When to use SQL or NoSQL

scottalanmiller

Blogs would be the same way. Many, many things work well without tight relationships. Accounts and financial data are very common and major exceptions.

tonyshowoff

@scottalanmiller said:

Other things that are ideal for NoSQL include...... discussions in online communities! Think about it - we don't need tight atomic commits for posts, but they include a lot of data. So this type of data is very expensive for a relational database to handle and very efficient for a document database (a la MongoDB) to handle. We don't need the whole thread locked while someone is posting, if two people post at once and there isn't a really tight "who posted first" it doesn't really matter.

Sure, we use NoSQL for video/photo/etc comments and also messaging as well.

tonyshowoff

@scottalanmiller said:

Blogs would be the same way.
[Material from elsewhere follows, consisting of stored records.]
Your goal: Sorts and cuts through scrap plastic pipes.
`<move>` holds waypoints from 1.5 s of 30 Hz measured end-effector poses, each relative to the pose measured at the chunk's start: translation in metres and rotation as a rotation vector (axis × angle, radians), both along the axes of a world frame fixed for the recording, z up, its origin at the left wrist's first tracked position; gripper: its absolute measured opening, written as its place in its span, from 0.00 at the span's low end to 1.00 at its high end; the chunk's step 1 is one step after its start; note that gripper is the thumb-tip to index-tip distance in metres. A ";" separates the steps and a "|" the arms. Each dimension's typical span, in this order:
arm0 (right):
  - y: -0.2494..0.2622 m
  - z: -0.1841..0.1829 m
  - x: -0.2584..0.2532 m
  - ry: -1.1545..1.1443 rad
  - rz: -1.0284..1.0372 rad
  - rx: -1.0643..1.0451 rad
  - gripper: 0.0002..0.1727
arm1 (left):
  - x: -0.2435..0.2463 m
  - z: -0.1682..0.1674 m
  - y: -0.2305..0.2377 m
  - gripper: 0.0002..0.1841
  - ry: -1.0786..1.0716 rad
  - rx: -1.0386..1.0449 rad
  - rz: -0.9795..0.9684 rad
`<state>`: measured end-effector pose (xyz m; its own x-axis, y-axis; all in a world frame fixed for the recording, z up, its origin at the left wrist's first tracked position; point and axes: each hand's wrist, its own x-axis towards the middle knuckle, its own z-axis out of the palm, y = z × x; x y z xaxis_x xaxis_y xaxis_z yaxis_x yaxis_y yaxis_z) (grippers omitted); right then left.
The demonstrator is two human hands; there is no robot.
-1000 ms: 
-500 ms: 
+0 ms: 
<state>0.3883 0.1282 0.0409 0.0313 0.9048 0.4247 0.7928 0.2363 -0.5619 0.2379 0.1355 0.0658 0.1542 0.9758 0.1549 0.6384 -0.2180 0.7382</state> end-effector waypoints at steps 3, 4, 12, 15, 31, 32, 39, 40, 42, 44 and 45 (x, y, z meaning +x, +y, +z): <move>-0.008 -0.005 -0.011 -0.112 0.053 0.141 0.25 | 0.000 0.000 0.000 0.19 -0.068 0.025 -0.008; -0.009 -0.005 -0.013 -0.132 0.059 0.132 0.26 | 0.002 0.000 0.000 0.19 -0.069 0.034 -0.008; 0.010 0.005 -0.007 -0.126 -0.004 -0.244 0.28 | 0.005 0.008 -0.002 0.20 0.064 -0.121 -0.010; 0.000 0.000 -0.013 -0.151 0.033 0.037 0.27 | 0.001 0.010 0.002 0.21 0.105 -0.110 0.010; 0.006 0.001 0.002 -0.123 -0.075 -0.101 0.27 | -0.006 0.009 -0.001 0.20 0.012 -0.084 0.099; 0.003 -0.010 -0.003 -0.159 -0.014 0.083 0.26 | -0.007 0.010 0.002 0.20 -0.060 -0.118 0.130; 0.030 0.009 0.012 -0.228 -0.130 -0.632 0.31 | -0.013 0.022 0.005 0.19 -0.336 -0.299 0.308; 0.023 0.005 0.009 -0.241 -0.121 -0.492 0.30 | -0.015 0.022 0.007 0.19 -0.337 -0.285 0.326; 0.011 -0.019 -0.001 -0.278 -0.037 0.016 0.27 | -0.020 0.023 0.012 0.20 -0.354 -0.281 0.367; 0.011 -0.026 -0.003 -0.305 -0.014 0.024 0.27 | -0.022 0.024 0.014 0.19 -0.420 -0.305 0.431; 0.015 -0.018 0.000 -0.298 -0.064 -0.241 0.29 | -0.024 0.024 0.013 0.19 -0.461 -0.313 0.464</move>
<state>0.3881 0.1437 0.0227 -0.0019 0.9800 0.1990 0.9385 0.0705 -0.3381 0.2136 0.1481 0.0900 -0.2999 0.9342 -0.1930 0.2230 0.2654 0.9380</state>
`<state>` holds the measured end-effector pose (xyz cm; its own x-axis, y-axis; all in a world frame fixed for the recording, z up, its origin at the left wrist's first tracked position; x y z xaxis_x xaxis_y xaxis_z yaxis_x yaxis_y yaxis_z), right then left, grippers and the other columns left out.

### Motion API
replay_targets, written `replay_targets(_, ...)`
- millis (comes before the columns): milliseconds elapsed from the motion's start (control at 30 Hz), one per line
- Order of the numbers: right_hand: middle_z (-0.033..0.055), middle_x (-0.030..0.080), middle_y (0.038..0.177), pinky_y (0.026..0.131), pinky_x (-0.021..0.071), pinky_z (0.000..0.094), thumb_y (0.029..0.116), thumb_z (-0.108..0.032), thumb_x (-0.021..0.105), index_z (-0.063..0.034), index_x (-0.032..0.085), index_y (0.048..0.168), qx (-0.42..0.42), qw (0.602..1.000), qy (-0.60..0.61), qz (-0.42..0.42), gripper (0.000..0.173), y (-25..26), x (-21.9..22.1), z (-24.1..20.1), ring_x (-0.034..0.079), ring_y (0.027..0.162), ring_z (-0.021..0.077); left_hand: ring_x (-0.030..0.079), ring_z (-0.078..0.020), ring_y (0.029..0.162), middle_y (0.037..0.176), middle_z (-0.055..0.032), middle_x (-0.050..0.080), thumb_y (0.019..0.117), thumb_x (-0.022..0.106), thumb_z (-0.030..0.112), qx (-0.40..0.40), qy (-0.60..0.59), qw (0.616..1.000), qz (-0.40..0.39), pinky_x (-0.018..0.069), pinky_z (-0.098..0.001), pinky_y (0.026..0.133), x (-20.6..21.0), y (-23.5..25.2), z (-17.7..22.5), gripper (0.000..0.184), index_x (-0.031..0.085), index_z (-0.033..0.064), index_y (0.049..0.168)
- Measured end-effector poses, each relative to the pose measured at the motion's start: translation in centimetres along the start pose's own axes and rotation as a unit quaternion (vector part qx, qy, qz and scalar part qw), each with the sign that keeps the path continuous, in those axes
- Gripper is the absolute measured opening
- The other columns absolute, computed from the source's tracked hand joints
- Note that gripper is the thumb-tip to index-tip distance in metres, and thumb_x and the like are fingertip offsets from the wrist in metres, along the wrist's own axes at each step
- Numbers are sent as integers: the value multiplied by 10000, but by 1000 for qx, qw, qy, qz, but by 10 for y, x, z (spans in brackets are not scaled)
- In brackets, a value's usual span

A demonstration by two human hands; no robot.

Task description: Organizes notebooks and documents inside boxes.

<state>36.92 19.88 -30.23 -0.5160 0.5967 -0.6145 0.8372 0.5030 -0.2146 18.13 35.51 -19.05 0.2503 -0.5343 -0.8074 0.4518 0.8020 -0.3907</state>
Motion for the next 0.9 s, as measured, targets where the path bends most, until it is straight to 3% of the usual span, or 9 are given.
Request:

Many, many things work well without tight relationships. Accounts and financial data are very common and major exceptions.

When it comes to building financial reports it's definitely superior to use relational databases, but I think most things can probably just be in NoSQL databases, but the difference is that databases like MySQL, Microsoft SQL Server, etc come with long, tested histories and a reliability/availability you can't usually get out of a NoSQL database without a ton of effort, but we've noticed Cassandra sort of breaks that mould.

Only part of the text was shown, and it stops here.